MERSD Community Read & Book Discussion!

On the evening of March 24th, MERSD will hold a panel discussion and community conversation about the book Where You Go Isn’t Who You’ll Be – An Antidote to the College Admissions Mania.    The message is an important one for all of us who are helping students manage the stresses of the college search and find their pathway to success!  Get a preview of the book from Frank Bruni’s New York Times editorial How to Survive the College Admissions Madness I hope you will read the book and join us for our discussion about how we can work together as a community to help achieve a learning environment that has a balanced focus on academic achievement and social emotional well-being.

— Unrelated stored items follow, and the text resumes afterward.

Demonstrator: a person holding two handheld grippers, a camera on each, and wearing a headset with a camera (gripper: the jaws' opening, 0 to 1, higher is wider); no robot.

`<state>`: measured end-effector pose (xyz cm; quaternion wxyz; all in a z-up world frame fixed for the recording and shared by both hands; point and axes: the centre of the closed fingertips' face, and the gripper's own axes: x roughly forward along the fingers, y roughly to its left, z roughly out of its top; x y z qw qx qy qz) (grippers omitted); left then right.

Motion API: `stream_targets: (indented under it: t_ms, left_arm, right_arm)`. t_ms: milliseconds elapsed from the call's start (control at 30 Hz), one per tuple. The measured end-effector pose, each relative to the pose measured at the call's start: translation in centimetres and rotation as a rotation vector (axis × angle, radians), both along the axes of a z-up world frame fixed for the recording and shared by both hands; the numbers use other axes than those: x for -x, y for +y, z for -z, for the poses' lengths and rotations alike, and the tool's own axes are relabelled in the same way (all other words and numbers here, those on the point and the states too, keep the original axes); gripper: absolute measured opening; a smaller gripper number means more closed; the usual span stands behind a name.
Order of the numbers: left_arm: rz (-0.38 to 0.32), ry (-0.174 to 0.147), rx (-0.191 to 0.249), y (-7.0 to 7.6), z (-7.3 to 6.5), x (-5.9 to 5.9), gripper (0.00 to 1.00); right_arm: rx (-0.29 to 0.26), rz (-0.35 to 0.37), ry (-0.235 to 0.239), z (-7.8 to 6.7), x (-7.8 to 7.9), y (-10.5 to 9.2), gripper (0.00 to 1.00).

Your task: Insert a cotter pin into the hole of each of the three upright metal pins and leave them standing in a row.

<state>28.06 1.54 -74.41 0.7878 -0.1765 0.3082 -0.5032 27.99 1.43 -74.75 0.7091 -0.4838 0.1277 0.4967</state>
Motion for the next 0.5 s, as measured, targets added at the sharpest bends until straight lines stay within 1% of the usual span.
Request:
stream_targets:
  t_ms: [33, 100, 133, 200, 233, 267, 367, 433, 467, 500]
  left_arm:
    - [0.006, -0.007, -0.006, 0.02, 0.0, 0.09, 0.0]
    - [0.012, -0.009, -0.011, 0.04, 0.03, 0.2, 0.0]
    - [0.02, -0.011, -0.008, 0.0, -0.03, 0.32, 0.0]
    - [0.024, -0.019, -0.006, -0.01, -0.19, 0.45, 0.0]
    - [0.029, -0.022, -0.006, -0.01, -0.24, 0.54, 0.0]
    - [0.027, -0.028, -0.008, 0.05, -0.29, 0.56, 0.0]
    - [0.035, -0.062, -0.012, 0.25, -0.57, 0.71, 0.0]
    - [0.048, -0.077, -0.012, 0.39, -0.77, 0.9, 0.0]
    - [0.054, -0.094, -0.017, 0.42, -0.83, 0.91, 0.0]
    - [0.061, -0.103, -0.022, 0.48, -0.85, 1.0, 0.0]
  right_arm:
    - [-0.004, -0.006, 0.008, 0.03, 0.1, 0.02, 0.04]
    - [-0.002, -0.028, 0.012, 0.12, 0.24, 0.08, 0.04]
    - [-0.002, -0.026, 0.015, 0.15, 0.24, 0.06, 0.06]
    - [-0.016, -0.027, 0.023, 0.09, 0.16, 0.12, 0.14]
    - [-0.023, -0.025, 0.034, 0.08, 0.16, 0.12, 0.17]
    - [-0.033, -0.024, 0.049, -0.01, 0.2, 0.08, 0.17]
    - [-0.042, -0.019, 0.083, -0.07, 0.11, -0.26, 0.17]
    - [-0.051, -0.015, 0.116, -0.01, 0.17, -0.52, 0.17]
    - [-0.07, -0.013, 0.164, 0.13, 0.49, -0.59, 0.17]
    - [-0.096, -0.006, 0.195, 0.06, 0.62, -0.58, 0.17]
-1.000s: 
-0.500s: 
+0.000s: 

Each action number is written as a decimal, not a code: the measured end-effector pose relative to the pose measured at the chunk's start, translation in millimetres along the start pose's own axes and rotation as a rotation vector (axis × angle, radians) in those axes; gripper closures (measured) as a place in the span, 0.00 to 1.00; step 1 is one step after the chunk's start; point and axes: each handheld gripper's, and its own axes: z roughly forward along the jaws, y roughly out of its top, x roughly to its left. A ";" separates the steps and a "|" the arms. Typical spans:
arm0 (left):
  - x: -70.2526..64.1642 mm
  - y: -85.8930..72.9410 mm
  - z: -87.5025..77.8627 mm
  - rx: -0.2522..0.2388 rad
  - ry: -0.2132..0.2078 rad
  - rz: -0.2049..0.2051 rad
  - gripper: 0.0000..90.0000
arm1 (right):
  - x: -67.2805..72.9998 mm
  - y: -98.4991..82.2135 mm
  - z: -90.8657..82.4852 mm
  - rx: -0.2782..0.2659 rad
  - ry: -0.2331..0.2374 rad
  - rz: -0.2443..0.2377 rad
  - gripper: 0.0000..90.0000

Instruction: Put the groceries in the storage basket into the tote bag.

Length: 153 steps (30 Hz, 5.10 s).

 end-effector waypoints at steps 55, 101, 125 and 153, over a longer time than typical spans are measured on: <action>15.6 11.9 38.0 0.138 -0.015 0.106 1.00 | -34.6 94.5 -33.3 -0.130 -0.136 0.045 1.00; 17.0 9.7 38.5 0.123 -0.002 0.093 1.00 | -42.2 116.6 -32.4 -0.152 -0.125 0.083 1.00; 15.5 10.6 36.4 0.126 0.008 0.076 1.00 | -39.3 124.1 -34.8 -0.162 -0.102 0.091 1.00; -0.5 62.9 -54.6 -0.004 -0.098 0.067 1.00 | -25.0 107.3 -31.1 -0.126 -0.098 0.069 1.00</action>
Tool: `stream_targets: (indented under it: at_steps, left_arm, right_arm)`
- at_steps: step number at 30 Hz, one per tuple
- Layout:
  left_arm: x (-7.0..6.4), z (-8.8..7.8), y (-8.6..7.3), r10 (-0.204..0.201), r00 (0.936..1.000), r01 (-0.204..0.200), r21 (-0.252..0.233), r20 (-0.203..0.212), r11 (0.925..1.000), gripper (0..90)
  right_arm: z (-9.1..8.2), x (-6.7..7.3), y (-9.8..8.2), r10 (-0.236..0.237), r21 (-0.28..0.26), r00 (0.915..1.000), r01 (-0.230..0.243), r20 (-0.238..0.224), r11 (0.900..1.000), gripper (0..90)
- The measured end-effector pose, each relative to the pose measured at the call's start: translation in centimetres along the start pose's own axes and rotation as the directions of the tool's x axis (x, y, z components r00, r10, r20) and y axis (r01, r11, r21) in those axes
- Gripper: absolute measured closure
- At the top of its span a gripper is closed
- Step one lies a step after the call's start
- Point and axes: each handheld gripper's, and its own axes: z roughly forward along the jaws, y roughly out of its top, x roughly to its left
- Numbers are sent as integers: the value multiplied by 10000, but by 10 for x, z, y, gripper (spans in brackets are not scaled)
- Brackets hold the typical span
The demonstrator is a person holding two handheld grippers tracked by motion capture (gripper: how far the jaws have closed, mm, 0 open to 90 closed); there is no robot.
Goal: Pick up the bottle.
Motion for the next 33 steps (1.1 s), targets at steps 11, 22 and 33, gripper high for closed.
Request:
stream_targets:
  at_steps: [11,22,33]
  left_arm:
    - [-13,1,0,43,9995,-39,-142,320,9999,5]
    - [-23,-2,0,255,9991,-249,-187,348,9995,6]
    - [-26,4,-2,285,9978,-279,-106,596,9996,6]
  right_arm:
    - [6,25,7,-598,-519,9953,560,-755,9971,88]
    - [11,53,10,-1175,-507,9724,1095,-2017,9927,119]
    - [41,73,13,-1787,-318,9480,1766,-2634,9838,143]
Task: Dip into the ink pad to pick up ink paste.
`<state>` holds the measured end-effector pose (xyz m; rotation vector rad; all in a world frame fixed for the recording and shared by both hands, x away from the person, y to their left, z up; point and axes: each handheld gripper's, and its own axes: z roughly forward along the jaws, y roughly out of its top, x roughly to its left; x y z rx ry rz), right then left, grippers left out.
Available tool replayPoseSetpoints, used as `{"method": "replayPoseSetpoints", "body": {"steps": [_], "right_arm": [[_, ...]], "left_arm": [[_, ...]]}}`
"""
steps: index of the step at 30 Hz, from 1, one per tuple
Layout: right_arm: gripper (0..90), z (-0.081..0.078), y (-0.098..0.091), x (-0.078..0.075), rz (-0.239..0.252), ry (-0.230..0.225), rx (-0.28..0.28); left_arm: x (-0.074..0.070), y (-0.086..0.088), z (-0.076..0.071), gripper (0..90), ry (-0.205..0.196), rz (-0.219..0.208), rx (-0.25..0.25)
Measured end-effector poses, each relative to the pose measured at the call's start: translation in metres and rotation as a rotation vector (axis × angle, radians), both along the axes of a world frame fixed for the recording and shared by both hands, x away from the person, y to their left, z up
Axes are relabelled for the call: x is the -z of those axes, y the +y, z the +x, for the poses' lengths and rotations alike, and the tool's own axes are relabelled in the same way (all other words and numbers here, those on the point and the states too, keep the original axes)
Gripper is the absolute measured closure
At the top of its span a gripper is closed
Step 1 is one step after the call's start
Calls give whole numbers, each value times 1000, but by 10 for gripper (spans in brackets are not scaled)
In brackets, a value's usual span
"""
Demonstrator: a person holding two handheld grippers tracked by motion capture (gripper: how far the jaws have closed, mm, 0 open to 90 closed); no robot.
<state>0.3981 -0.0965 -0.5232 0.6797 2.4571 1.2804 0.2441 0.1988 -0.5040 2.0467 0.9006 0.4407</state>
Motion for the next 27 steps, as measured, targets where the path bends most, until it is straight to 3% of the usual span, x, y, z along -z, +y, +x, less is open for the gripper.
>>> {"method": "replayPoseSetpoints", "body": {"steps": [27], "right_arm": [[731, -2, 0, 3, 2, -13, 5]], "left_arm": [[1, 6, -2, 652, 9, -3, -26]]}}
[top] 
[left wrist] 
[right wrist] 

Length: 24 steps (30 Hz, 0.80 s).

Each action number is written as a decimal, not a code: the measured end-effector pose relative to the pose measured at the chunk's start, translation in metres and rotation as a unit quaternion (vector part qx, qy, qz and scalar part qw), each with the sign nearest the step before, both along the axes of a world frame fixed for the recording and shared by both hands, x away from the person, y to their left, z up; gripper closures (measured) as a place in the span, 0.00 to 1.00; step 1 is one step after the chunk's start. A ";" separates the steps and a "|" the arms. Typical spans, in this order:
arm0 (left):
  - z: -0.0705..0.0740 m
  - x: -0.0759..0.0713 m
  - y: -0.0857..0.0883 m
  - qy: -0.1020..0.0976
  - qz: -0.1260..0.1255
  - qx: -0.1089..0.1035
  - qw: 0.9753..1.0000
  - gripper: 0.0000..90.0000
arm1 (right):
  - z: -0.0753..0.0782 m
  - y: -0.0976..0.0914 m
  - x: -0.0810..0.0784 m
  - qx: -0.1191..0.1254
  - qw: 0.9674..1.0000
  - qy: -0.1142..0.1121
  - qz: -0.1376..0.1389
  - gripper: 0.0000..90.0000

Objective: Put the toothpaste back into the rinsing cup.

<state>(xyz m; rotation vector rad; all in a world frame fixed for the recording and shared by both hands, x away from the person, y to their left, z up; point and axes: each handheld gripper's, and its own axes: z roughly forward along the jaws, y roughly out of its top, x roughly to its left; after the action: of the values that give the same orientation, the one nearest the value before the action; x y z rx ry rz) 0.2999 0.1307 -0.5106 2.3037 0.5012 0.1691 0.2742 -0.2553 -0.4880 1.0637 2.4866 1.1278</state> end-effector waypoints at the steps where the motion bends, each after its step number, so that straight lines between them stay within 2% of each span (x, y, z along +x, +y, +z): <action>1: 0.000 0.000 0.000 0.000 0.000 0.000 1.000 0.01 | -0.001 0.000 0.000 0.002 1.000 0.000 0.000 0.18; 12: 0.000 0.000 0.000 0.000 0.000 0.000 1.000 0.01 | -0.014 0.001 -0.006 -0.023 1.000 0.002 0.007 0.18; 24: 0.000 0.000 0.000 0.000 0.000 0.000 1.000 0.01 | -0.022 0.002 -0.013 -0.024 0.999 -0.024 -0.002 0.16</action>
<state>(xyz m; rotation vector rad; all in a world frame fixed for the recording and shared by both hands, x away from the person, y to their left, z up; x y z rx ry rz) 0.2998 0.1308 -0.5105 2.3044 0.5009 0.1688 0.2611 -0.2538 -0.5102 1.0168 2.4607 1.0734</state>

MERSD Community Read & Book Discussion
Where You Go Isn’t Who You’ll Be – An Antidote to the College Admissions Mania

Thursday March 24th
MERMHS @ 7:00pm

Discounted Books Available from The Bookshop of Beverly Farms
Copies are available for purchase at the MERMHS Library



About the Book

Where You Go Isn’t Who You’ll Be – An Antidote to the College Admissions Mania
By Frank Bruni

Over the last few decades, Americans have turned college admissions into a terrifying and occasionally devastating process, preceded by test prep, tutors, all sorts of stratagems, all kinds of rankings, and a conviction among too many young people that their futures will be determined and their worth established by which schools say yes and which say no.

That belief is wrong. It's cruel. And in WHERE YOU GO IS NOT WHO YOU'LL BE, Frank Bruni explains why, giving students and their parents a new perspective on this brutal, deeply flawed competition and a path out of the anxiety that it provokes.

Bruni, a bestselling author and a columnist for the New York Times, shows that the Ivy League has no monopoly on corner offices, governors' mansions, or the most prestigious academic and scientific grants. Through statistics, surveys, and the stories of hugely successful people who didn't attend the most exclusive schools, he demonstrates that many kinds of colleges-large public universities, tiny hideaways in the hinterlands-serve as ideal springboards. And he illuminates how to make the most of them. What matters in the end are a student's efforts in and out of the classroom, not the gleam of his or her diploma.

Where you go isn't who you'll be. Americans need to hear that-and this indispensable manifesto says it with eloquence and respect for the real promise of higher education.